A Reference Guide to Statistics
This article acts as a repository of the concepts I learned about any topics in Statistics. I plan to use this as a reference for ideas/concepts/formulas in Statistics. Essentially this is a look-up reference guide; if I forget any specific topic, I can revise that topic again. A significant portion of these concepts is based on the videos from the following YouTube channels.
In addition, several blog posts and texts are also used as references.
Inferential Statistics
Sampling
References: Sampling Distributions (7.2)
A sample is a small portion of the population that we examine and draw conclusions from.
The process of drawing a sample from the population is known as sampling.
Sample Distribution
When we draw a particular sample from a distribution, that specific sample creates a distribution. This is known as the “sample distribution”.
Sampling Distribution
The sampling distribution of a statistic is the probability distribution of that statistic. This means if we draw samples from the population a bunch of times, the distribution associated with a particular statistic is referred to as the sampling distribution.

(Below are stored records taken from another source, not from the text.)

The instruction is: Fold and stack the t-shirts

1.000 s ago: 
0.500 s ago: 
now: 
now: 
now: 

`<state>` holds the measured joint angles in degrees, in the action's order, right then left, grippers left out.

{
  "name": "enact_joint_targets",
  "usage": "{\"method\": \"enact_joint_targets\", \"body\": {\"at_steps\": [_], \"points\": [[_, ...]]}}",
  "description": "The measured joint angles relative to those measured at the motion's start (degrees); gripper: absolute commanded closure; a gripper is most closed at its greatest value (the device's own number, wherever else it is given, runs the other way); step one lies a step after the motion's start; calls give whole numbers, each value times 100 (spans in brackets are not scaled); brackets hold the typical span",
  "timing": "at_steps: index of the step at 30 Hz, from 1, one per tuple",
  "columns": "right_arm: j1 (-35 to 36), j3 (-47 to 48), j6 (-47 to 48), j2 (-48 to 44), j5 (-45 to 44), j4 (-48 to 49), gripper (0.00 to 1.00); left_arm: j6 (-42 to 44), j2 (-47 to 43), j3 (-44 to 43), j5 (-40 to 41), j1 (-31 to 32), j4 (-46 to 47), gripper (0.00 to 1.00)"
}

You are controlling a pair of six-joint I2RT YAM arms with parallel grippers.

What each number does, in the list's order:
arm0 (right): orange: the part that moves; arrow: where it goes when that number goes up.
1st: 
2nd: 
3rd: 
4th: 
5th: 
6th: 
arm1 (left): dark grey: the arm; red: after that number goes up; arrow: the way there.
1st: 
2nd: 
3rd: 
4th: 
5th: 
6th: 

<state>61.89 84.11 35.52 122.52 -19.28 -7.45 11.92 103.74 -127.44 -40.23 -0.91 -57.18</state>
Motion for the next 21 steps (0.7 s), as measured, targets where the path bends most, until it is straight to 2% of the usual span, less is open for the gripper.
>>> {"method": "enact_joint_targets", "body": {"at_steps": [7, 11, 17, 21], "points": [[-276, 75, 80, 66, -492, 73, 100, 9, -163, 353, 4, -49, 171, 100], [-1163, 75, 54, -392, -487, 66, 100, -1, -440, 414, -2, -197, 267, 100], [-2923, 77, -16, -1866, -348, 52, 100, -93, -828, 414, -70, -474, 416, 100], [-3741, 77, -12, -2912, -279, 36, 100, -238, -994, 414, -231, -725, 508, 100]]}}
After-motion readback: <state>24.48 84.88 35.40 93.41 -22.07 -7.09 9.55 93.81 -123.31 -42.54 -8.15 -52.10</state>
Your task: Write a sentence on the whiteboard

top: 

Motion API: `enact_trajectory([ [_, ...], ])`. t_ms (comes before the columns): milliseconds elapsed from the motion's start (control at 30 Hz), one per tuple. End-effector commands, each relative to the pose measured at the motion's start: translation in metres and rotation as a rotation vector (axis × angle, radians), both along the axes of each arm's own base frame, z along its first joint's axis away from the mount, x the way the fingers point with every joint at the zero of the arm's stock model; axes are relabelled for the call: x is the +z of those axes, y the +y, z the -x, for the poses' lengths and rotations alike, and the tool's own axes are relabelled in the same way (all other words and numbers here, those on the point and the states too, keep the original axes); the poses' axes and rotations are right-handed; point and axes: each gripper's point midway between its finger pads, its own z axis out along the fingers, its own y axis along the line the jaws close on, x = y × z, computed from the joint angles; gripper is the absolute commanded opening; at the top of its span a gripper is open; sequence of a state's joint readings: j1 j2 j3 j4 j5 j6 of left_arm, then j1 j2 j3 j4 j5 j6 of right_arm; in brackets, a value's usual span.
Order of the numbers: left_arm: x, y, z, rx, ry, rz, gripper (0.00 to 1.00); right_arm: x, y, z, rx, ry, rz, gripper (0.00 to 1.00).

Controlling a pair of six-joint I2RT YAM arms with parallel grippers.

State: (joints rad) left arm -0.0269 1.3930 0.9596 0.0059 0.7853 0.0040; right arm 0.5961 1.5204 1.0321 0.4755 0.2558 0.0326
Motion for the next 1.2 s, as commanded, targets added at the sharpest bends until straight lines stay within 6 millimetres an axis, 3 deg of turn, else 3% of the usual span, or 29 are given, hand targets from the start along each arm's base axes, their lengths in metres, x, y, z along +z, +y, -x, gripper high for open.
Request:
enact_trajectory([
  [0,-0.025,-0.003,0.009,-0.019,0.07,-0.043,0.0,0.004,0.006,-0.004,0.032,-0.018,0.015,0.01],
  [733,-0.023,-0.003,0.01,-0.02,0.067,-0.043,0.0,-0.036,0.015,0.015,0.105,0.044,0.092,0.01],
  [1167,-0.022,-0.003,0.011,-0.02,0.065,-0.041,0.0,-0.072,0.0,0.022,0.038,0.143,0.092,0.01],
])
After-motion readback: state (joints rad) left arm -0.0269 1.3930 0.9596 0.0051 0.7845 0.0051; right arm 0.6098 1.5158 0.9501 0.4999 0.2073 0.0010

The sample statistic is known as the point estimate of the population parameter.
Sampling Distribution of the Sample Mean
References: Sampling Distributions (7.2), The Sampling Distribution of the Sample Mean
For example, let’s use “mean” as the statistic. In that case, given a population (say all people in Wisconsin) and a random variable (say weight) we have a “true” population distribution of people’s weights. Now we draw a sample from that distribution to calculate the mean weight for that sample and plot it into a histogram. We do this process again and again. The resulting histogram generated from this is the mean sampling distribution. Think of the sample mean $\bar{X}$ as a random variable. Depending on which sample we choose it changes, therefore that is variable and randomness comes from the sampling process and the size of the sample. One fact is that this sampling distribution approaches a normal distribution due to the central limit theorem (under certain conditions). Three key facts about the sample mean given the sample size equals $n$:
The expected value of the sample mean $\bar{X}$ equals the population mean meaning $\mathbb{E}(\bar{X})=\mu_{\bar{X}}=\mu$.
The variance value of the sample mean $Var(\bar{X})=\frac{\sigma^{2}}{n}$.
The standard error of the sample mean equals the population standard deviation divided by the square root of the sample size; $se(\bar{X})=\sigma_{\bar{X}}=\frac{\sigma}{\sqrt{n}}$.
Other two key facts:
If the original population distribution is normally distributed, then the sampling distribution will also be a normal distribution with sample mean equals $\mu$ and standard error equals $\frac{\sigma}{\sqrt{n}}$ i.e. $\bar{X} \sim \mathcal{N}(\mu,\frac{\sigma^{2}}{n})$
If the original population distribution is not normally distributed, the sampling distribution might approach the normal distribution due to the central limit theorem but the sample size needs to be large enough for the normal approximation to be reasonable. In practice, the sample size needs to be $n\geq30$.
We can standardize the sampling distribution of the sample mean as follows:-
\[Z= \frac{\bar{X}-\mu}{\frac{\sigma}{\sqrt{n}}}\]This will result in a standard normal distribution.
Sampling Distribution of the Sample Proportion
References: The Sampling Distribution of the Sample Proportion
Here the statistic we are interested in is the proportion.
The sampling distribution of the sample proportion is closely related with the binomial distribution.
Three key facts about the sample proportion given the sample size equals $n$:
The expected value of the sample proportion $\bar{p}$ (this is sometimes denoted as $\hat{p}$) is equal to the population proportion; that is $\mathbb{E}(\bar{p})=\frac{X}{n}=p$.
The variance value of the sample proportion $Var(\bar{p})=\frac{p(1-p)}{n}$.
The standard error of the sample proportion $\bar{p}$ equals $se(\bar{p})=\sqrt{\frac{p(1-p)}{p}}$
One other key fact:
- For any population proportion $p$, the sampling distribution of $\bar{p}$ is approximately normal if the sample size $n$ is sufficiently large enough, As a general guideline $np \geq 5$ and $n(1-p)\geq 5$. However, this guideline is different in different references.
Sampling Distribution of the Sample Variance
References: The Sampling Distribution of the Sample Variance
Let’s start by defining the sample variance. Mathematically, the sample variance denoted as $s^2$ can be defined as follows:
\[s^2=\frac{\sum\left(X_i-\bar{X}\right)^2}{n-1}\]with sample variance, we are trying to get the point estimate of the population parameter which is variance $\sigma^2$.
If we compute this sample variance numerous times and take the expectation, in the long learn we are going to get the population variance $\sigma^2$.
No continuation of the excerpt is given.